YOUR OBJECTIVE> Once you find the line with "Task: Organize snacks" in the data below, transcribe exactly each line from there to the line with "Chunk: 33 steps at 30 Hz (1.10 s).", inclusive, and nothing else. Drop the pictures.

INFORMATION SUPPLIED>
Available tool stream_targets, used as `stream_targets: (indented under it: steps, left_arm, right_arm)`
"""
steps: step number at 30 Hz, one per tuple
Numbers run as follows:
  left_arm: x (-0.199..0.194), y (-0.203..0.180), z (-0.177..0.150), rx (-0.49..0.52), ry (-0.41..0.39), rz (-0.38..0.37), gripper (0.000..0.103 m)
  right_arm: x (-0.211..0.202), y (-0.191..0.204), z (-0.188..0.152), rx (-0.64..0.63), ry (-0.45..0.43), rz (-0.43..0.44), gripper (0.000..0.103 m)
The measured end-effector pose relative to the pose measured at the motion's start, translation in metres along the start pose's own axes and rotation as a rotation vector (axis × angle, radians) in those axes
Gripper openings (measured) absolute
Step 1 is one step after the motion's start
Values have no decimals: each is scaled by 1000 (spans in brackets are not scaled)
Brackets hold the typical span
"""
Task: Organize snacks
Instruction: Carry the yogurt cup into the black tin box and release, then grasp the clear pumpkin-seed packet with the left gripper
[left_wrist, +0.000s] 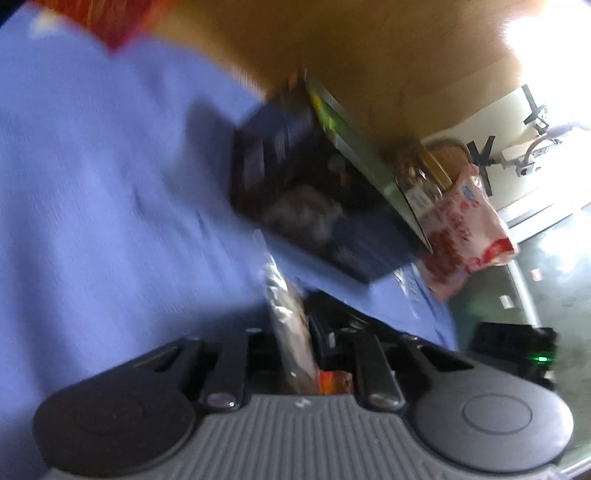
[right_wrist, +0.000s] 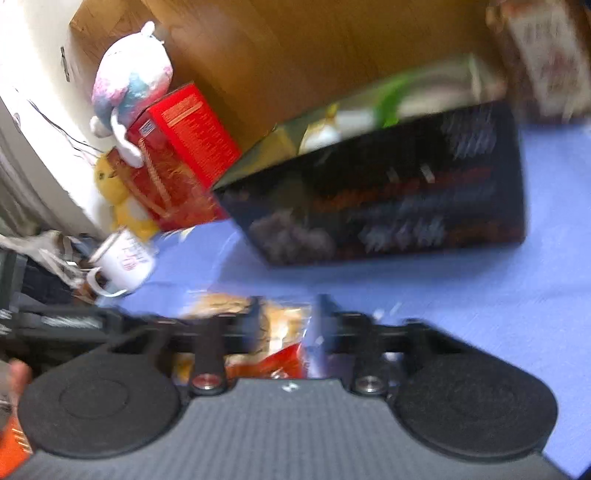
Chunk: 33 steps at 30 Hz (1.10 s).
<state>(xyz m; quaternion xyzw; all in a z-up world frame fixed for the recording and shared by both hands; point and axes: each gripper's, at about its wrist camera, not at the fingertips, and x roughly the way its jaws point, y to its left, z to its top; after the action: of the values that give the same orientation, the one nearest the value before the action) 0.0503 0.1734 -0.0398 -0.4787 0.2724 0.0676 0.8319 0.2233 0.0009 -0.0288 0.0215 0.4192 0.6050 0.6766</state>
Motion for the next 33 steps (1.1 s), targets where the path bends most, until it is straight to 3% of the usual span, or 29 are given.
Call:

EXPECTED ANSWER>
Task: Organize snacks
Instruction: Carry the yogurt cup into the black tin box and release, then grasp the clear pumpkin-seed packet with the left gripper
[left_wrist, +0.000s] 
[right_wrist, +0.000s] 
Chunk: 33 steps at 30 Hz (1.10 s).

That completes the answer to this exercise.